Sex is at the heart of it, of course, or rather the lack of it. What makes this boy tick, you ask, when he's so different from your average tough-guy sportsman, yet managed to beat them all at their own game? Michael Chang is disarmingly open about it in this book. He's still a virgin at 31, he writes, and saving himself for his eventual wife. She'll be of Chinese origin, he thinks, probably a Chinese American, and she'll be a Christian like him. Then on their wedding night he'll give her what will be hers alone, a gift no other woman on earth has ever known. So in the mean time Michael lives in his lake-side home outside Seattle, driving his boat to where he most likes to fish, reading his Bible, and wondering what to do now that his tennis career is coming to a close.
Something for God, he thinks. Impressing the young with his extraordinary tennis prowess and celebrity, you imagine, and at the same time suggesting they come along with him to the church to pray. Possibly, he speculates, in China.
As he comes over in this unassuming book, Michael Chang is innocence personified. He wasn't a high achiever at school, and he accepts life and the world in ways that his smarter contemporaries might bridle at.
Even money doesn't appear to bother him much, though that his winner's check for US$291,752 in Paris in 1989 more than doubled his career earnings isn't surprising for a 17 year-old. He just thanks God for all his blessings in his prayers every night, after he's prayed for his Mom and his family. He never asks God to let him win, though. God has his plans, knows what's best for him and for the world, and Michael doesn't presume to ask him to change them. Michael Chang is a distinctly American phenomenon.

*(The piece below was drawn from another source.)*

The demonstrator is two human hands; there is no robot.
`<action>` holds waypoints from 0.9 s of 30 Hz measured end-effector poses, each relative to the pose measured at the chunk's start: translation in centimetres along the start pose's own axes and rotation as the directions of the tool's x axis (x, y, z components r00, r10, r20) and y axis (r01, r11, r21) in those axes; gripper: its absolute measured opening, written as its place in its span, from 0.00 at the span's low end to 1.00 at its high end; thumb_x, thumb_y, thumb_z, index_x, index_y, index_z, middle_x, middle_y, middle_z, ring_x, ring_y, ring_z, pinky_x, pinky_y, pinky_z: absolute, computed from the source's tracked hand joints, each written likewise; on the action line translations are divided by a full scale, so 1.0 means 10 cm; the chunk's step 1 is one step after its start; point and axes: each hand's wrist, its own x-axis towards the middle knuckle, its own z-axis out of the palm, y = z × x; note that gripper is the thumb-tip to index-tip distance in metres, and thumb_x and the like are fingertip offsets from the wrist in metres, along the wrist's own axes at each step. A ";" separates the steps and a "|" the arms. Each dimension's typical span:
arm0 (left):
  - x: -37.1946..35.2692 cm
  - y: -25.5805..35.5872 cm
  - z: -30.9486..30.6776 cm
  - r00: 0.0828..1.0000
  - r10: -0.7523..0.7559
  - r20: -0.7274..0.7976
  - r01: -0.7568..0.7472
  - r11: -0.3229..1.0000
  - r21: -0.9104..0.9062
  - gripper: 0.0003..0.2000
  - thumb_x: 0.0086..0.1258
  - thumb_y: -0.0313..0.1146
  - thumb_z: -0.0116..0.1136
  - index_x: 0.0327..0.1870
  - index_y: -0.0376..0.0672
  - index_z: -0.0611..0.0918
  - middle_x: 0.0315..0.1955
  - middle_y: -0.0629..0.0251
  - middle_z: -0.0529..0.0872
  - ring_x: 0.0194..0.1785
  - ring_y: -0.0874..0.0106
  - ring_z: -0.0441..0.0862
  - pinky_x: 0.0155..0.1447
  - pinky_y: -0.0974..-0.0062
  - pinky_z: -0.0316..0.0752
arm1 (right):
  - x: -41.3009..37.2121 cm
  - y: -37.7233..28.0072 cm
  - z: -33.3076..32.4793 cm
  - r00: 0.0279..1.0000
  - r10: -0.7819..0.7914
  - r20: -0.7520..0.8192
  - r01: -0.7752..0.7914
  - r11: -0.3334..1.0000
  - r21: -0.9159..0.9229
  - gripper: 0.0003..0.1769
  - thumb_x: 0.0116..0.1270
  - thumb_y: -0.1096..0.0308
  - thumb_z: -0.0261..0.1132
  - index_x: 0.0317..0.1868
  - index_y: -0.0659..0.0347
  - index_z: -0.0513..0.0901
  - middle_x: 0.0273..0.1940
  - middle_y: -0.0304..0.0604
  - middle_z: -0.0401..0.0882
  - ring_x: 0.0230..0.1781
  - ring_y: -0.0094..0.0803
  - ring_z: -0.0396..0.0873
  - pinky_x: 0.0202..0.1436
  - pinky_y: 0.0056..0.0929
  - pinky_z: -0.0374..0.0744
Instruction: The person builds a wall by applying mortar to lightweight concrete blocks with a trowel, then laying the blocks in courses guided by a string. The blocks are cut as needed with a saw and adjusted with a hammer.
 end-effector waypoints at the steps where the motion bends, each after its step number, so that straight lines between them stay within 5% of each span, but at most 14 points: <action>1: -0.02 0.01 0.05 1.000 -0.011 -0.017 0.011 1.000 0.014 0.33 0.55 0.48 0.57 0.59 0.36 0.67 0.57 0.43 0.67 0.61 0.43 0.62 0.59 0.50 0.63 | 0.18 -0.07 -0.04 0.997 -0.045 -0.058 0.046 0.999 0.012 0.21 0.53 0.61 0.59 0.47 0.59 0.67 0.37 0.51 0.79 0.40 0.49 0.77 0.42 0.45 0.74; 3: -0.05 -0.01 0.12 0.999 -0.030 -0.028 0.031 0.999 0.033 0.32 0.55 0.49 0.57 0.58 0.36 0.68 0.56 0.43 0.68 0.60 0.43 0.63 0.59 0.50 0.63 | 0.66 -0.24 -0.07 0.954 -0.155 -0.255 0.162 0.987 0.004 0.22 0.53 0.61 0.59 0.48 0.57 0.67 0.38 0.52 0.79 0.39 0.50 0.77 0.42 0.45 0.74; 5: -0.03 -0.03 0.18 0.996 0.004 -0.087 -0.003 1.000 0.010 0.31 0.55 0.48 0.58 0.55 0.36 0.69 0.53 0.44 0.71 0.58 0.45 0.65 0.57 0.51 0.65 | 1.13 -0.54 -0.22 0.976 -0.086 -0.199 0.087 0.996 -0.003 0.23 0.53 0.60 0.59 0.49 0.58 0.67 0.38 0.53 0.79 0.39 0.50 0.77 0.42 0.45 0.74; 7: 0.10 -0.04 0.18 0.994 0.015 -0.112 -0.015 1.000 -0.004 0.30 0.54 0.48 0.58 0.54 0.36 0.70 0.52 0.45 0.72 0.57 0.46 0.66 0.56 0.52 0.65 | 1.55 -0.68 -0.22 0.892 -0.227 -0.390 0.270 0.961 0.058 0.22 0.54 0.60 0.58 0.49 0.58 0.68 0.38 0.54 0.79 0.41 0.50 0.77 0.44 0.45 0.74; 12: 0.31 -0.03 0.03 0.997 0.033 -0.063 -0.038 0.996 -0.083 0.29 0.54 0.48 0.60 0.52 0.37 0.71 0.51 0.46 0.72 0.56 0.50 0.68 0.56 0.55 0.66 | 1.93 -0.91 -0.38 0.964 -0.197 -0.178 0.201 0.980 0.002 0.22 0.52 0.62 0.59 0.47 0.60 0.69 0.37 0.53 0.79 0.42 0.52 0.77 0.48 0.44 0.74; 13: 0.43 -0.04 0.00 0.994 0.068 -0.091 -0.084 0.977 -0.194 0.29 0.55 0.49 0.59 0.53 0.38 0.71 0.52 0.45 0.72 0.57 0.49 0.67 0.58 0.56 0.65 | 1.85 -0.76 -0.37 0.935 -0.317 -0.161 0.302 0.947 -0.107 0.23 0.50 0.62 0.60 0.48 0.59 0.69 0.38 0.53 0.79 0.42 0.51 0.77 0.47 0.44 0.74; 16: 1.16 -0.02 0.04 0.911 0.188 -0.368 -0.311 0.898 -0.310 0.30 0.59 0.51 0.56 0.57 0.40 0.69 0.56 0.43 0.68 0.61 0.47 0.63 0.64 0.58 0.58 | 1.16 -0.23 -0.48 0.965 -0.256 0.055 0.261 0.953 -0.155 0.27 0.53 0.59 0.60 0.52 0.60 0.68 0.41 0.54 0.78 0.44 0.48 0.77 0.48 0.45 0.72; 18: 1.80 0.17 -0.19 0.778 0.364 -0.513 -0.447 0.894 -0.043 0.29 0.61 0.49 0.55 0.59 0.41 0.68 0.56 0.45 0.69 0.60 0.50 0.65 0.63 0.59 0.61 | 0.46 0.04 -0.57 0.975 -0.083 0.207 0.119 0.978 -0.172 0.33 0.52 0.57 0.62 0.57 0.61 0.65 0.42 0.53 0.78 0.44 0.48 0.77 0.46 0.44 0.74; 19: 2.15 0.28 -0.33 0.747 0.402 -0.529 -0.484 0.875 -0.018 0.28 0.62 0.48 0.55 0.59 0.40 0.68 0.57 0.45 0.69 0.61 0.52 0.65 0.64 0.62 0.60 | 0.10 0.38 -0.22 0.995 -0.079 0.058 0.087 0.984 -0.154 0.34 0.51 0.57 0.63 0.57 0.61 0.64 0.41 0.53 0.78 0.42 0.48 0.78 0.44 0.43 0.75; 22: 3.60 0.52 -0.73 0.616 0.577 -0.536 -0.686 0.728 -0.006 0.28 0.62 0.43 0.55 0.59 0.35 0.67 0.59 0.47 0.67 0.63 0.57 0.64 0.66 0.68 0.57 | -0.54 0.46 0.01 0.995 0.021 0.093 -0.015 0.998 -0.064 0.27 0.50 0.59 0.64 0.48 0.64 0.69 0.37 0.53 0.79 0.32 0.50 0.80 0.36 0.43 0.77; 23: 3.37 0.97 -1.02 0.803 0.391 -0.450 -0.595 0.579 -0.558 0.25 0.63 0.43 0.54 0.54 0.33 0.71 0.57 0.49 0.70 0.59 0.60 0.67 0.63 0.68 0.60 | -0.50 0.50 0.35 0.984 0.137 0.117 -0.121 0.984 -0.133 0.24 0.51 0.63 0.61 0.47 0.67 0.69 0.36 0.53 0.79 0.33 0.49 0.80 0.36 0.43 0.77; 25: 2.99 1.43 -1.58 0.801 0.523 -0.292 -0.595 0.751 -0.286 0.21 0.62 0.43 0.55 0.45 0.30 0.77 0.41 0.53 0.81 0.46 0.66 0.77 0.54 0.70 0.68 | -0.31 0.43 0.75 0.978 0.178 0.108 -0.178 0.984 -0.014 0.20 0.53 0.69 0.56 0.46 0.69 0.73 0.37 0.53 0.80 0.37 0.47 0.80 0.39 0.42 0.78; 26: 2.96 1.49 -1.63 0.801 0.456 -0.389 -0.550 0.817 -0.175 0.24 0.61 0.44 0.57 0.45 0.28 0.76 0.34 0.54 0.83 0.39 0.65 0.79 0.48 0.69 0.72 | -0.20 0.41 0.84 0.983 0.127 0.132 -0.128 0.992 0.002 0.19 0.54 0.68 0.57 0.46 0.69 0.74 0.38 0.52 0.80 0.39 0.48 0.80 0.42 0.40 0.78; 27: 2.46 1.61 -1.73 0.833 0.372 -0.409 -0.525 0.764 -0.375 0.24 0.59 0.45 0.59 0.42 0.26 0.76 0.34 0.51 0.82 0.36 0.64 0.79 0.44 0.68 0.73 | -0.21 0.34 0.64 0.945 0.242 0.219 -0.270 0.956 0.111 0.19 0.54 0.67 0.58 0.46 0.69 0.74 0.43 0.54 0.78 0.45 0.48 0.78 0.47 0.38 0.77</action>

D.H. Lawrence, writing in Studies in Classic American Literature considered America a place of innocence, but an innocence the world needed to renew itself. Lawrence himself moved to New Mexico for just that input, just that inspiration. Europe was over-sophisticated and tired, he thought. New things wouldn't come from there. And Bible-reading Christianity is part of that American innocence. In France religious belief has long been associated with ultra-right wing politics. After cheering him following his victory over Lendl, his French fans turned to jeering when he attributed his victory to Jesus.
In the last analysis, Chang reminds us that the usual stereotypes don't account for all people. The teenager who lobbed an underarm serve to Lendl at a crucial juncture, so unnerving him that he went on to lose the point, had no smart plan. "I never thought twice about it," he writes. "I just did it."
Life, then, is a mystery -- or, if you prefer, a miracle. Michael Chang has an inner steadfastness, both as a tennis-player and as a man, that other people's incomprehension, and even hostility, can't even begin to shake.